L’écrivain et critique d’art Daniel Couturier le considère comme l’un de ces artistes qui sont des êtres sincères et naïfs (dans le sens noble du terme), qui émerveillent et enthousiasment les phénomènes de la vie et de la nature. Puisqu’il a continué à célébrer dans ses toiles la beauté de la nature marocaine aux côtés de ses merveilleux monuments historiques, comme les anciennes portes et les Casbahs. «J’aime peindre tout ce qui se rapporte à la vie traditionnelle marocaine. Mais il faut dire que ma rencontre avec de nouveaux amis artistes et ma participation à de nombreux événements artistiques et expositions m’ont permis d’enrichir mes connaissances à différents niveaux», souligne Aomar Chenaai.

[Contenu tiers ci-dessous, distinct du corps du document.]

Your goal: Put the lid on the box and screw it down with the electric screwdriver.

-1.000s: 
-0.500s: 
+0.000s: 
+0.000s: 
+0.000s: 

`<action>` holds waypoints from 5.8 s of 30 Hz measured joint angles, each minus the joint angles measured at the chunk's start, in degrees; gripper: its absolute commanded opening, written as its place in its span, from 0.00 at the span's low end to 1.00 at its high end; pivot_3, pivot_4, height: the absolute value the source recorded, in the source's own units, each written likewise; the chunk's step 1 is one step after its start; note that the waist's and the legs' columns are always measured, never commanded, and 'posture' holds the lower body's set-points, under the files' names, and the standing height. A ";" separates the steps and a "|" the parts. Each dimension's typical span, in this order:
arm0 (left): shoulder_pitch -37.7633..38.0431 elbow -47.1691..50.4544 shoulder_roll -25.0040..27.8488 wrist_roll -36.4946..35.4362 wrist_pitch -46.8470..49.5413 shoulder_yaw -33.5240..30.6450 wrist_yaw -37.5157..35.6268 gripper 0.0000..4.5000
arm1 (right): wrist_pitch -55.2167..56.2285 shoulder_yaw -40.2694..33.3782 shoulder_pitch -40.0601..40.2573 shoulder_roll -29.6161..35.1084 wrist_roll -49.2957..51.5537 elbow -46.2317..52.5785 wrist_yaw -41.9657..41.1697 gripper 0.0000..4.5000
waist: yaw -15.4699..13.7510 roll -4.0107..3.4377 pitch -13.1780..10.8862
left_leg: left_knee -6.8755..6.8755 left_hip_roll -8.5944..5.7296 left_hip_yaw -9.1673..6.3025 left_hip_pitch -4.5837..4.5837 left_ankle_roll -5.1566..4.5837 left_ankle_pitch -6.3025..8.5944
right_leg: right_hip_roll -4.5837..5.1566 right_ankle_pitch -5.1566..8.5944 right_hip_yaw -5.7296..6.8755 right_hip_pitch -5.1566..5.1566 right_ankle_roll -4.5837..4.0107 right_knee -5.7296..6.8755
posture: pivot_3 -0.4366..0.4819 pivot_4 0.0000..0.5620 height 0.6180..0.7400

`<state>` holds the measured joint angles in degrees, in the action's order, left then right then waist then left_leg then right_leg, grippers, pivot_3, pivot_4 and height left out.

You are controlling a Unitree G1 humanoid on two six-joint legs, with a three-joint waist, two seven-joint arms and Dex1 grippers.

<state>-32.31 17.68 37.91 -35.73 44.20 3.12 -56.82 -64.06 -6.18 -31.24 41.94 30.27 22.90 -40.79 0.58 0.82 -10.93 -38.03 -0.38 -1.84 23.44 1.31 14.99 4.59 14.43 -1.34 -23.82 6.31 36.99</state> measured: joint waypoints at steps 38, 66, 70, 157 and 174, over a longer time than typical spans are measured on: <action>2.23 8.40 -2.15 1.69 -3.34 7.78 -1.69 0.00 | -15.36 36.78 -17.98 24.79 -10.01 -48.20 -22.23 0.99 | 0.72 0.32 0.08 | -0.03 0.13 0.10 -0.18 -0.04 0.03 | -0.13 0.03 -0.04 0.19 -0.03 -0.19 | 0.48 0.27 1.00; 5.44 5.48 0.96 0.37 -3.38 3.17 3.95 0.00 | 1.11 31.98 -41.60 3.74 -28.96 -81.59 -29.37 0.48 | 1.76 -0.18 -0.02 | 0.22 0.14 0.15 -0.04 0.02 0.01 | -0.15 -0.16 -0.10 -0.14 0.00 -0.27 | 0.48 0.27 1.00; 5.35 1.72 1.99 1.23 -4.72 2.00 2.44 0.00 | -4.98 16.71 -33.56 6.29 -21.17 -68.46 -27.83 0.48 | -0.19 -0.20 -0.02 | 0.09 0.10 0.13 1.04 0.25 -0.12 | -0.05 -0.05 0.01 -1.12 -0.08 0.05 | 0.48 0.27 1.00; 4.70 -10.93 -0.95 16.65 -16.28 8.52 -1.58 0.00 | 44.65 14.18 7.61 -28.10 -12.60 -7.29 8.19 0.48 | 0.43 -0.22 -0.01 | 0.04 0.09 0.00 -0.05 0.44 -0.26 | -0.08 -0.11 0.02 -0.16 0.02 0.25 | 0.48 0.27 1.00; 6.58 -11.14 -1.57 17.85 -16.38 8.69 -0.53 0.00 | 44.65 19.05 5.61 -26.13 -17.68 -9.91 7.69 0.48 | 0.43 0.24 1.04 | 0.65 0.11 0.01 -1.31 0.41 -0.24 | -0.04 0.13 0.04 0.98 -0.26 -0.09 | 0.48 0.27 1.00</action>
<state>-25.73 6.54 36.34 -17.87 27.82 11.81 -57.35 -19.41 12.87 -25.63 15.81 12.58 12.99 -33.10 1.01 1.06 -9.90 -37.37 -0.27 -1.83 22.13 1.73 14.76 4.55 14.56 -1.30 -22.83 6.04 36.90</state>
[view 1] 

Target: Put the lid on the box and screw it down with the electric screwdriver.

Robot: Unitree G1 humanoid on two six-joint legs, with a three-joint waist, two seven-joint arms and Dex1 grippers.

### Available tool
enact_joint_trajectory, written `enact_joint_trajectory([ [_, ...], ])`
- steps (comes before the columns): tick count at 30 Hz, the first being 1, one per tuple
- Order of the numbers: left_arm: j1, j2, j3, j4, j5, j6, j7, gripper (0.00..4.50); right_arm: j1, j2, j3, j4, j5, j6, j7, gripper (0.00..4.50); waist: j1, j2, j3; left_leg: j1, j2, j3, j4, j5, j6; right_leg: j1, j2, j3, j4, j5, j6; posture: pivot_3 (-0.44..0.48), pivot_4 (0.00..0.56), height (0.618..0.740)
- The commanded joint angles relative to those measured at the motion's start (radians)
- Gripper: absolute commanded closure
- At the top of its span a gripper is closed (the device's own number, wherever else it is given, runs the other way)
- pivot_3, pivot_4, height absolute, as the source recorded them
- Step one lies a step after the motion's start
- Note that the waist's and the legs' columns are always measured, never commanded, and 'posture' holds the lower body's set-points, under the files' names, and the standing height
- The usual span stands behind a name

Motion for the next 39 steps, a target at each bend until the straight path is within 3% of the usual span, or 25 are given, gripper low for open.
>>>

C’est tout un voyage plastique qui atteste la sérénité du peintre et la force de son pinceau qui ne manquent pas de séduire les plus fins connaisseurs. Le critique Daniel Couturier le compte parmi «ceux dont on peut toujours attendre plus parce qu'ils sont éminemment perfectibles et parce que le travail est le but de leur vie. Omar Chenaai se veut libre et exempt de toute contrainte. Aujourd'hui, il s'adonne plutôt à la peinture au couteau et à la précision du dessin et l'harmonie des couleurs, il tend à l'abstraction en simplifiant son style qui gagne en géométrie, mais conserve la représentation de cette foule qui se presse ondulante devant ces portes monumentales, ces fontaines, ces marchés qui ont fait sa renommée». C’est ce travail et cette recherche de plus en plus profonde que lui reconnaissent les professionnels du monde plastique, que ce soit au Maroc ou ailleurs. Daniel Couturier reconnaît, à ce propos, que même si Aomar Chenaai définit toujours lui-même le sujet de ses toiles, qui est une conception générale de la vie marocaine, montrant chez lui quelque chose de plus que la possession de son milieu, il arrive à distinguer la peinture littéraire fondée sur un sujet relevant de «l'anecdotique» composée plus artificiellement, mais dont il revendique aussi la création. Et d’ajouter que «Chenaai peint avec des pinceaux étalant des couleurs drues, mais transparentes qui imprègnent la matière. Sa peinture est serrée et sombre comme le velours, sans fissures et douce à la fois, apte à prendre toutes les tonalités».